3D printer square off: Shapeways versus i.materialise

in Tools & Tips

Photo of imaterialise versus Shapeways

Last Christmas, I thought about selling “Ex-banker” figurines from my I Heart Recession webcomic as a holiday gift. While I never ended up selling them, I did make a 3D-printed prototype. In this case, I chose to create a multi-color print (I had been looking for an excuse to try it out anyway). Because I had heard mixed reviews about color printing, I decided to play it safe and send the 3D model to two separate printing services. The two services I chose were i.materialise and Shapeways; they happened to be the only ones that supported both Tinkercad (which I’d used to model) and printing in full color sandstone (the only way to print an object with more than two colors).

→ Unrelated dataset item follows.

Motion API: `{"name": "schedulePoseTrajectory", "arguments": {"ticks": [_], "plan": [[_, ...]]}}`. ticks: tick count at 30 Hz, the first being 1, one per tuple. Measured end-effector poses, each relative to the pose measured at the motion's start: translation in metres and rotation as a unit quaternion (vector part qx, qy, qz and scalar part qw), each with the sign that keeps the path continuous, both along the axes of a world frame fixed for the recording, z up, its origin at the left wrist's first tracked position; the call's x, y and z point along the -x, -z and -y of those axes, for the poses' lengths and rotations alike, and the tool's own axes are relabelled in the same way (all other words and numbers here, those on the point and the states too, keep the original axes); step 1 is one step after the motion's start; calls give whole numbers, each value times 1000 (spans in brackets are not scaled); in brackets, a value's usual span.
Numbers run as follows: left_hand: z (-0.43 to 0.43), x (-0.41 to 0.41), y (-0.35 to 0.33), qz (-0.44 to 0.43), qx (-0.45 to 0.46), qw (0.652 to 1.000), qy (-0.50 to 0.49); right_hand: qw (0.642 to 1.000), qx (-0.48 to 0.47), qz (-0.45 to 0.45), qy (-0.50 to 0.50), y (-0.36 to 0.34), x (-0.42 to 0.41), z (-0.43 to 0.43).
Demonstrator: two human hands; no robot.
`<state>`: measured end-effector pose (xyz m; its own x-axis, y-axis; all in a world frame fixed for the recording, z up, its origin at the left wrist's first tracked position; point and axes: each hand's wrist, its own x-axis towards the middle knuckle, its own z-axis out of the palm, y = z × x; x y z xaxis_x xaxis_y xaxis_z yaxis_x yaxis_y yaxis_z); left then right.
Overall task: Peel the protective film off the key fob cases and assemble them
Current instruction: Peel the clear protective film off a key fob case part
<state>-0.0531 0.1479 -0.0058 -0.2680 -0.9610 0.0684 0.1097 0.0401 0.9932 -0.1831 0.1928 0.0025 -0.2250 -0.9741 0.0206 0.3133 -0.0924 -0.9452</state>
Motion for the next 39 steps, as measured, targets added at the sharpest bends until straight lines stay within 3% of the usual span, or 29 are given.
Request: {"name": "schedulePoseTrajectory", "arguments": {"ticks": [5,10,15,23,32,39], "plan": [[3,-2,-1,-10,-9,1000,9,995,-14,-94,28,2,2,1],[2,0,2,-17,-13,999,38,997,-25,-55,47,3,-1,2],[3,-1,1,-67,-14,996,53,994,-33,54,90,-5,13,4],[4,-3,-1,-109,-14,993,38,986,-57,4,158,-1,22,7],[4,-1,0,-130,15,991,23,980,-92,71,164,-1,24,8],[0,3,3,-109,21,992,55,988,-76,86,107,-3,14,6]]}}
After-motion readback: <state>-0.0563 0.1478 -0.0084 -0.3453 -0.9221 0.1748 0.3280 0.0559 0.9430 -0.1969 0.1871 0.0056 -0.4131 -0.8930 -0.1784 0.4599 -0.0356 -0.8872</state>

Below is my comparison of the two services.

Quality of print

From the picture above, i.materialise is on the left and Shapeways is on the right. You can’t see it very clearly from the photo, but the colors in the Shapeways model was significantly brighter. This is in line with the model I made on Tinkercad (screenshot below). Next to the Shapeways model, the i.materialise figure looks grey/dull.

Initial 3d model

Speed of service

From model upload to the box arriving at my doorstep:

  • Shapeways = 11 days (ordered November 20, received December 1)
  • i.materialise = 17 days (ordered November 18, received December 5)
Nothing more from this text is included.